The team of the new Melbourne­Bionics laboratory at Royal Melbourne Hospital is combining the expertise of neurology and engineering to unleash brain signals responsible for movement that are trapped by spinal cord injury.

According to the lead researcher, RMH neurology trainee Tom Oxley, the device worked by decoding brain activity responsible for limb movement, training a computer to recognise those brain signatures and then activating limb movement when these signatures were registered.

“For people with paralysis from spinal cord injury or stroke, if the part of your brain that controls limbs is still working and that signal can’t get through, why can’t we work out a way to get that signal out?” Oxley said.

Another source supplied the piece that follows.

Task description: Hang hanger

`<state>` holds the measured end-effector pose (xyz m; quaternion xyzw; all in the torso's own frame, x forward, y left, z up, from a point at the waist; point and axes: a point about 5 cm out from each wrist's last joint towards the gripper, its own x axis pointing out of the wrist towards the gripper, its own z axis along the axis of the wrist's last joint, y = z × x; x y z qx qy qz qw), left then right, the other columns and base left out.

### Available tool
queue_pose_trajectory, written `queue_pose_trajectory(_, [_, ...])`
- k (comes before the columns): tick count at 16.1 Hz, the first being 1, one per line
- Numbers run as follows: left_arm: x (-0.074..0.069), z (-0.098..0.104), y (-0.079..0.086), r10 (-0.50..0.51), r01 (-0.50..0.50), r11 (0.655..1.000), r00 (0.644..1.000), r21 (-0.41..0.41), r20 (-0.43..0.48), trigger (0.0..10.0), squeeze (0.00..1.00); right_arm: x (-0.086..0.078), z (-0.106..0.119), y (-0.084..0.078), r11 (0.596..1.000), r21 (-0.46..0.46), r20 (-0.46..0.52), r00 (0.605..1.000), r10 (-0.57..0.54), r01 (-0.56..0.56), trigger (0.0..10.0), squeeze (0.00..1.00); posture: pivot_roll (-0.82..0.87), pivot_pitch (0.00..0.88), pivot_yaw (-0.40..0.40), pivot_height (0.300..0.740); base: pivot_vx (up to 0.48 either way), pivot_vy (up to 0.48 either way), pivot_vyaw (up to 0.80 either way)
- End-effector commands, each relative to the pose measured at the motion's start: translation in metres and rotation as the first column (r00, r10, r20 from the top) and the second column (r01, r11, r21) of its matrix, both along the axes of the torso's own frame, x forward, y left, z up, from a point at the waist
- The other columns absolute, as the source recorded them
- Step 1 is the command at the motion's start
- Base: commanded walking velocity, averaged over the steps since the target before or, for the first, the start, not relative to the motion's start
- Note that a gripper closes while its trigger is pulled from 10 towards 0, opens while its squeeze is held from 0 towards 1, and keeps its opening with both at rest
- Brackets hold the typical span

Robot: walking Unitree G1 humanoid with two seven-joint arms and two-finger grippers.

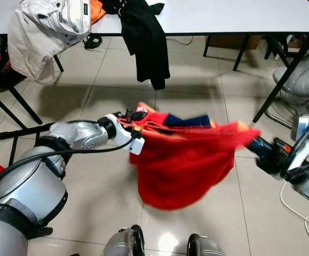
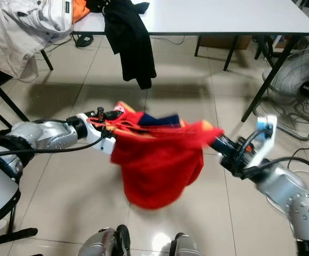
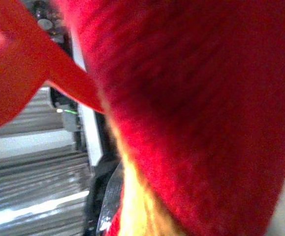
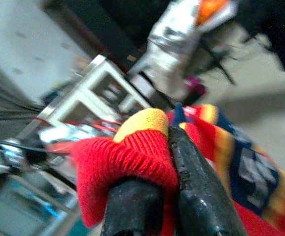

“If you could feed that signal into a robotic limb, a computer to control a keyboard or wheelchair, or even an exoskeleton (a wearable robot), then you could potentially control any number of devices to enable paralysed patients to have control over their environment again”, Oxley added.

The report said that the final results of the project was five years away and the US military’s research arm, the Defense Advanced Research Projects Agency, was interested in it for its soldiers who have lost or injured limbs.

Oxley said “it was a big race” internationally, with only one other group in the world implanting a device in humans, but the body rejected it after six months.

“There is no treatment for spinal cord injury right now. There is only rehab,” Oxley said.